Work request:
An exact reproduction of the listing is wanted, with the pictures dropped.

■ ■ ■ ■ ■ ■ ■

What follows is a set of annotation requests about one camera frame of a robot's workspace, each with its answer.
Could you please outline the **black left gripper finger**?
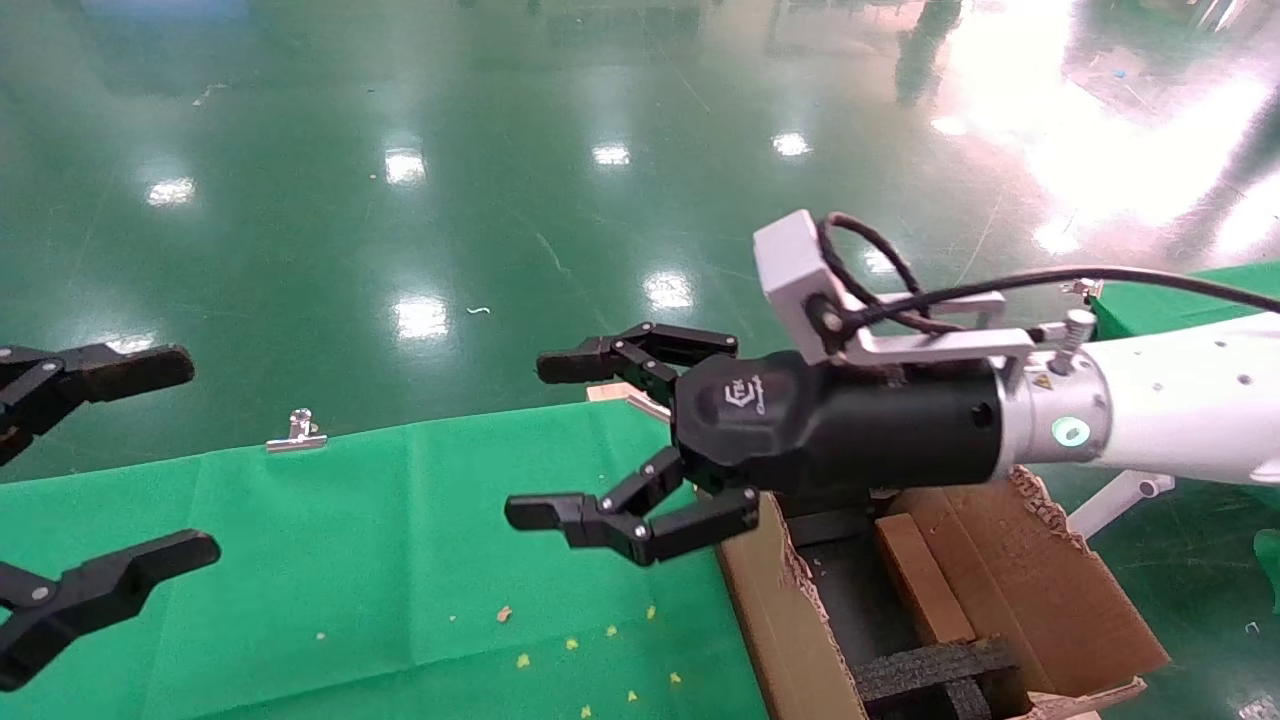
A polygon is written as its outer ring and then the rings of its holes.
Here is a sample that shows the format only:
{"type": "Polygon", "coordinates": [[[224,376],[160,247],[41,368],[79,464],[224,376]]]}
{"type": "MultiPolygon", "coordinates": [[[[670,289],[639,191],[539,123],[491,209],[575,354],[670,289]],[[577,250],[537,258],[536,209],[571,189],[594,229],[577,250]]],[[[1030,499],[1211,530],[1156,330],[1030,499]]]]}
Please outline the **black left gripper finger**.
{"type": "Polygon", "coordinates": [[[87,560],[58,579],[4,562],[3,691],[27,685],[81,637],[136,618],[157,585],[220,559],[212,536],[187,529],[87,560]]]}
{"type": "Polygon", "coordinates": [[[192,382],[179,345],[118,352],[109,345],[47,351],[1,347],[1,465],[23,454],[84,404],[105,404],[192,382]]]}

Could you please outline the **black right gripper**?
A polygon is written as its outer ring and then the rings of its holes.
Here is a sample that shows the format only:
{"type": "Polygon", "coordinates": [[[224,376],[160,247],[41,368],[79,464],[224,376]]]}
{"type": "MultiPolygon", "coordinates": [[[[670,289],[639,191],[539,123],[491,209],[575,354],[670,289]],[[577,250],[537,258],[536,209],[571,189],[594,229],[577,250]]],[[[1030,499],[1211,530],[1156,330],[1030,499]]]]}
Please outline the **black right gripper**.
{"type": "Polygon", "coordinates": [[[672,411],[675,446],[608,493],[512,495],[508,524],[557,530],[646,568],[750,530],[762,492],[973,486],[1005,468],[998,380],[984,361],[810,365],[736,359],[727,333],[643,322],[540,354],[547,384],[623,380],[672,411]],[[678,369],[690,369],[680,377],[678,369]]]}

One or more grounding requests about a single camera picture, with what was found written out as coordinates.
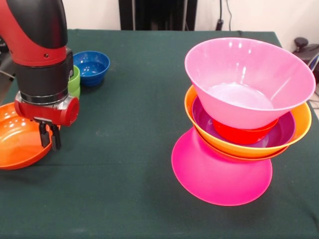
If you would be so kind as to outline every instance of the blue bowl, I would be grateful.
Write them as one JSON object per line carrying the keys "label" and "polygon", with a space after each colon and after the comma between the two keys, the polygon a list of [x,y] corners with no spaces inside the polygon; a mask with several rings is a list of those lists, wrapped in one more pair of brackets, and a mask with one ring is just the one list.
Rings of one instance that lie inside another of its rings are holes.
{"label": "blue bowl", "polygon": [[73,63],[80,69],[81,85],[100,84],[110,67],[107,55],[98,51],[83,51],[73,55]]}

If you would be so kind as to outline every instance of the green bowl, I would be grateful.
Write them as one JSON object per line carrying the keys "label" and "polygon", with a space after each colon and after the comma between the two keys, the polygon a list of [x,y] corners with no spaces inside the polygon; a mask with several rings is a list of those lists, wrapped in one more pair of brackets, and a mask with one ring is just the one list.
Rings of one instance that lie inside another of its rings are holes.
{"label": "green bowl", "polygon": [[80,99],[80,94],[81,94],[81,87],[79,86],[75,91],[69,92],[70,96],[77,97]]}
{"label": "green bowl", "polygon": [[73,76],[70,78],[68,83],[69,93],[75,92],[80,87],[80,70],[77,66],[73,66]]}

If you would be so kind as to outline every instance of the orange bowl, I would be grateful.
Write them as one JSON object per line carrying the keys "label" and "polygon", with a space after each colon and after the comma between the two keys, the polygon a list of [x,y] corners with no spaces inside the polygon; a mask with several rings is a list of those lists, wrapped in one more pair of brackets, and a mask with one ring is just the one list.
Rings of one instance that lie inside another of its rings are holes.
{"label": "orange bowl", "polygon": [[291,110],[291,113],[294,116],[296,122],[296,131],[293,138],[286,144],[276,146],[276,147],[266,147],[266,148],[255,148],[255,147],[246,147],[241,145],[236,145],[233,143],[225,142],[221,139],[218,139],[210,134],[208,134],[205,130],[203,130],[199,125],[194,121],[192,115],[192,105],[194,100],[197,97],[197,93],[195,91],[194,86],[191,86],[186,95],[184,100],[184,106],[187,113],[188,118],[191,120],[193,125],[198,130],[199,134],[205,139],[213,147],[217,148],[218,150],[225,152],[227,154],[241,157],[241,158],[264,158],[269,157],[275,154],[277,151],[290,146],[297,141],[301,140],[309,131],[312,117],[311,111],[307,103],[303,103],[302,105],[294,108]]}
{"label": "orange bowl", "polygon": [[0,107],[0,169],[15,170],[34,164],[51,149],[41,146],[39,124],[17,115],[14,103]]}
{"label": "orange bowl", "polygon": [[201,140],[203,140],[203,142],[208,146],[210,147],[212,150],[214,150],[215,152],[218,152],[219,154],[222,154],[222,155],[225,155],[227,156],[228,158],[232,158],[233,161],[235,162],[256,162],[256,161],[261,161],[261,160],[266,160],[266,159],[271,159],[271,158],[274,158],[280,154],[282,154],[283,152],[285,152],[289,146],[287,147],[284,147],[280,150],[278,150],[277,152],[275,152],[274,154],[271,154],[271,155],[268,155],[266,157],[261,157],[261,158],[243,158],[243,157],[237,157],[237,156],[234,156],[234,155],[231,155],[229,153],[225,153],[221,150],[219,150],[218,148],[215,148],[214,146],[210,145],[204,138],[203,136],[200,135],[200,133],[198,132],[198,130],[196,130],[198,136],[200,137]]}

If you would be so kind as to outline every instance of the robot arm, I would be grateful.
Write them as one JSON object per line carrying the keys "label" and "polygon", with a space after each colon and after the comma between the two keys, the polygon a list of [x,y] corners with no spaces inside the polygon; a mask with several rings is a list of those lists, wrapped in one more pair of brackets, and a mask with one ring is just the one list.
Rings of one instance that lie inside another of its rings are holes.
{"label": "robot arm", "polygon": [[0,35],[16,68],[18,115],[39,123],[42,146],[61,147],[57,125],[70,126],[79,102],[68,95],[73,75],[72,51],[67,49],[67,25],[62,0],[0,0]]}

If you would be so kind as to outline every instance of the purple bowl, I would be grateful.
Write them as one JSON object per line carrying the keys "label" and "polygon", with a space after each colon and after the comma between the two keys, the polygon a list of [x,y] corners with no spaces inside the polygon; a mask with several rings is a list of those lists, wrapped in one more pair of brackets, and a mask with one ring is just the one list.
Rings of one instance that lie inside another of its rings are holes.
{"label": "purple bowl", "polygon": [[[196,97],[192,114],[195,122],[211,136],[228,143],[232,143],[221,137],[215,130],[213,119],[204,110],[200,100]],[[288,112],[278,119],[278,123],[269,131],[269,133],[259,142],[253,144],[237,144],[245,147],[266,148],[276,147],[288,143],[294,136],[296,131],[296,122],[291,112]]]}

■ ■ ■ ■ ■ ■ ■

Solved exercise:
What follows is a set of annotation requests about one camera frame of a robot's workspace, each with its answer.
Could you please outline the **black left gripper finger**?
A polygon is written as its outer ring and then the rings of its holes.
Here is a sample that shows the format only:
{"type": "Polygon", "coordinates": [[[224,376],[160,247],[41,368],[79,464],[224,376]]]}
{"type": "MultiPolygon", "coordinates": [[[[670,289],[639,191],[539,123],[491,209],[575,354],[670,289]],[[577,250],[537,258],[536,209],[571,189],[594,229],[577,250]]],[[[1030,499],[1211,530],[1156,330],[1030,499]]]]}
Please outline the **black left gripper finger**.
{"type": "Polygon", "coordinates": [[[87,560],[58,579],[4,562],[3,691],[27,685],[81,637],[136,618],[157,585],[220,559],[212,536],[187,529],[87,560]]]}
{"type": "Polygon", "coordinates": [[[192,382],[179,345],[118,352],[109,345],[47,351],[1,347],[1,465],[23,454],[84,404],[105,404],[192,382]]]}

Could you please outline the **black right gripper**?
A polygon is written as its outer ring and then the rings of its holes.
Here is a sample that shows the format only:
{"type": "Polygon", "coordinates": [[[224,376],[160,247],[41,368],[79,464],[224,376]]]}
{"type": "MultiPolygon", "coordinates": [[[[670,289],[639,191],[539,123],[491,209],[575,354],[670,289]],[[577,250],[537,258],[536,209],[571,189],[594,229],[577,250]]],[[[1030,499],[1211,530],[1156,330],[1030,499]]]]}
Please outline the **black right gripper**.
{"type": "Polygon", "coordinates": [[[672,411],[675,446],[608,493],[512,495],[508,524],[557,530],[646,568],[750,530],[762,492],[973,486],[1005,468],[998,380],[984,361],[810,365],[736,359],[727,333],[643,322],[540,354],[547,384],[623,380],[672,411]],[[678,369],[690,369],[680,377],[678,369]]]}

One or more grounding requests about a single camera picture, with what was found written out as coordinates.
If you would be so kind as to outline every instance of the blue bowl, I would be grateful.
Write them as one JSON object per line carrying the keys "label" and "polygon", with a space after each colon and after the comma between the two keys, the polygon a list of [x,y] corners with no spaces inside the polygon; a mask with several rings is a list of those lists, wrapped in one more pair of brackets, and a mask with one ring is just the one list.
Rings of one instance that lie inside another of its rings are holes.
{"label": "blue bowl", "polygon": [[73,63],[80,69],[81,85],[100,84],[110,67],[107,55],[98,51],[83,51],[73,55]]}

If you would be so kind as to outline every instance of the green bowl, I would be grateful.
Write them as one JSON object per line carrying the keys "label" and "polygon", with a space after each colon and after the comma between the two keys, the polygon a list of [x,y] corners with no spaces inside the polygon; a mask with several rings is a list of those lists, wrapped in one more pair of brackets, and a mask with one ring is just the one list.
Rings of one instance that lie inside another of its rings are holes.
{"label": "green bowl", "polygon": [[80,99],[80,94],[81,94],[81,87],[79,86],[75,91],[69,92],[70,96],[77,97]]}
{"label": "green bowl", "polygon": [[73,76],[70,78],[68,83],[69,93],[75,92],[80,87],[80,70],[77,66],[73,66]]}

If you would be so kind as to outline every instance of the orange bowl, I would be grateful.
Write them as one JSON object per line carrying the keys "label" and "polygon", with a space after each colon and after the comma between the two keys, the polygon a list of [x,y] corners with no spaces inside the polygon; a mask with several rings is a list of those lists, wrapped in one more pair of brackets, and a mask with one ring is just the one list.
Rings of one instance that lie inside another of its rings are holes.
{"label": "orange bowl", "polygon": [[291,110],[291,113],[294,116],[296,122],[296,131],[293,138],[286,144],[276,146],[276,147],[266,147],[266,148],[255,148],[255,147],[246,147],[241,145],[236,145],[233,143],[225,142],[221,139],[218,139],[210,134],[208,134],[205,130],[203,130],[199,125],[194,121],[192,115],[192,105],[194,100],[197,97],[197,93],[195,91],[194,86],[191,86],[186,95],[184,100],[184,106],[187,113],[188,118],[191,120],[193,125],[198,130],[199,134],[205,139],[213,147],[217,148],[218,150],[225,152],[227,154],[241,157],[241,158],[264,158],[269,157],[275,154],[277,151],[290,146],[297,141],[301,140],[309,131],[312,117],[311,111],[307,103],[303,103],[302,105],[294,108]]}
{"label": "orange bowl", "polygon": [[0,107],[0,169],[15,170],[34,164],[51,149],[41,146],[39,124],[17,115],[14,103]]}
{"label": "orange bowl", "polygon": [[201,140],[203,140],[203,142],[208,146],[210,147],[212,150],[214,150],[215,152],[218,152],[219,154],[222,154],[222,155],[225,155],[227,156],[228,158],[232,158],[233,161],[235,162],[256,162],[256,161],[261,161],[261,160],[266,160],[266,159],[271,159],[271,158],[274,158],[280,154],[282,154],[283,152],[285,152],[289,146],[287,147],[284,147],[280,150],[278,150],[277,152],[275,152],[274,154],[271,154],[271,155],[268,155],[266,157],[261,157],[261,158],[243,158],[243,157],[237,157],[237,156],[234,156],[234,155],[231,155],[229,153],[225,153],[221,150],[219,150],[218,148],[215,148],[214,146],[210,145],[204,138],[203,136],[200,135],[200,133],[198,132],[198,130],[196,130],[198,136],[200,137]]}

If you would be so kind as to outline every instance of the robot arm, I would be grateful.
Write them as one JSON object per line carrying the keys "label" and "polygon", with a space after each colon and after the comma between the two keys, the polygon a list of [x,y] corners with no spaces inside the polygon; a mask with several rings is a list of those lists, wrapped in one more pair of brackets, and a mask with one ring is just the one list.
Rings of one instance that lie inside another of its rings are holes.
{"label": "robot arm", "polygon": [[0,35],[16,68],[18,115],[39,123],[42,146],[61,147],[57,125],[70,126],[79,102],[68,95],[73,75],[72,51],[67,49],[67,25],[62,0],[0,0]]}

If you would be so kind as to outline every instance of the purple bowl, I would be grateful.
Write them as one JSON object per line carrying the keys "label" and "polygon", with a space after each colon and after the comma between the two keys, the polygon a list of [x,y] corners with no spaces inside the polygon; a mask with several rings is a list of those lists, wrapped in one more pair of brackets, and a mask with one ring is just the one list.
Rings of one instance that lie inside another of its rings are holes.
{"label": "purple bowl", "polygon": [[[196,97],[192,114],[195,122],[211,136],[228,143],[232,143],[221,137],[215,130],[213,119],[204,110],[200,100]],[[288,112],[278,119],[278,123],[269,131],[269,133],[259,142],[253,144],[237,144],[245,147],[266,148],[276,147],[288,143],[294,136],[296,131],[296,122],[291,112]]]}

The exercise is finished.